## WHAT NEEDS TO BE DONE
The entries must be set down again word for word; no pictures belong in the copy.

BEGIN

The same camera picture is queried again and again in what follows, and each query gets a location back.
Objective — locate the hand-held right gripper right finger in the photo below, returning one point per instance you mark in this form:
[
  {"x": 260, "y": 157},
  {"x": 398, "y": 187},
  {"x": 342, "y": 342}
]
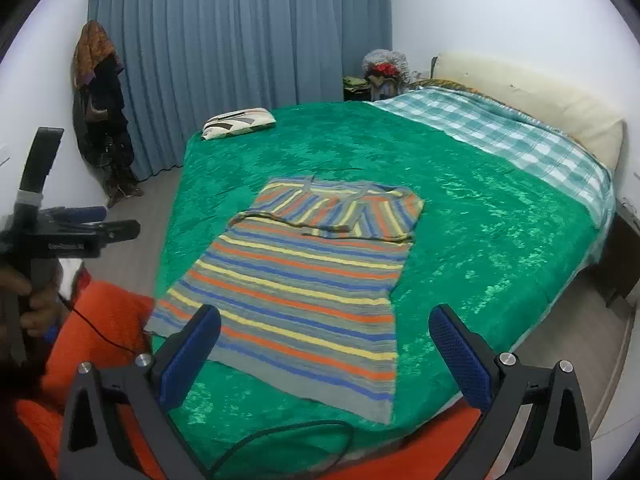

END

## YOUR RESPONSE
The same camera picture is queried again and again in what follows, and each query gets a location back.
Objective — locate the hand-held right gripper right finger in the photo below, returning one point per instance you mark in this form:
[
  {"x": 260, "y": 157},
  {"x": 398, "y": 187},
  {"x": 342, "y": 342}
]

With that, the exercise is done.